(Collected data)
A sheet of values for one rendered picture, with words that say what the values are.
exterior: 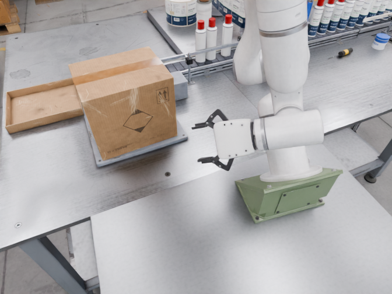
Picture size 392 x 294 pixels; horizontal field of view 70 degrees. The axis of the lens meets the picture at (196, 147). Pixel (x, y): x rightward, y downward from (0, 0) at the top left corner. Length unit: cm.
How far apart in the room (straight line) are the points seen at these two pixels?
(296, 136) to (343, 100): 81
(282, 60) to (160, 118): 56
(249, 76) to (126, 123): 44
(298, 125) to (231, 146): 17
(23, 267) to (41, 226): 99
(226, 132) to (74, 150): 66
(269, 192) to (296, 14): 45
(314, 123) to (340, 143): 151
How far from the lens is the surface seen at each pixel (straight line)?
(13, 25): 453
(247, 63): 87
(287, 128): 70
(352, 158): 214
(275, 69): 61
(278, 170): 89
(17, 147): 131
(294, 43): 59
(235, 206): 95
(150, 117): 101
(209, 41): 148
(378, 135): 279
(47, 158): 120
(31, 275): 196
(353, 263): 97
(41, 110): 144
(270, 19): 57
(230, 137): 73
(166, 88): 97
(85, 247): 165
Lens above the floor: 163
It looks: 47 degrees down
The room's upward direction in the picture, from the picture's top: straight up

* _Prompt_
Print every record above exactly, but no pictures.

* _Result of the exercise_
A sheet of values for one rendered picture, with words that say what the values are.
exterior: 
Picture size 392 x 294 pixels; horizontal field of view 70 degrees. The axis of the lens meets the picture at (196, 147). Pixel (x, y): x rightward, y downward from (0, 0) at the top left corner. Length unit: cm.
How far apart in the room (straight line) are the points seen at these two pixels?
(296, 136) to (343, 100): 81
(282, 60) to (160, 118): 56
(249, 76) to (126, 123): 44
(298, 125) to (231, 146): 17
(23, 267) to (41, 226): 99
(226, 132) to (74, 150): 66
(269, 192) to (296, 14): 45
(314, 123) to (340, 143): 151
How far from the lens is the surface seen at each pixel (straight line)?
(13, 25): 453
(247, 63): 87
(287, 128): 70
(352, 158): 214
(275, 69): 61
(278, 170): 89
(17, 147): 131
(294, 43): 59
(235, 206): 95
(150, 117): 101
(209, 41): 148
(378, 135): 279
(47, 158): 120
(31, 275): 196
(353, 263): 97
(41, 110): 144
(270, 19): 57
(230, 137): 73
(166, 88): 97
(85, 247): 165
Lens above the floor: 163
It looks: 47 degrees down
The room's upward direction in the picture, from the picture's top: straight up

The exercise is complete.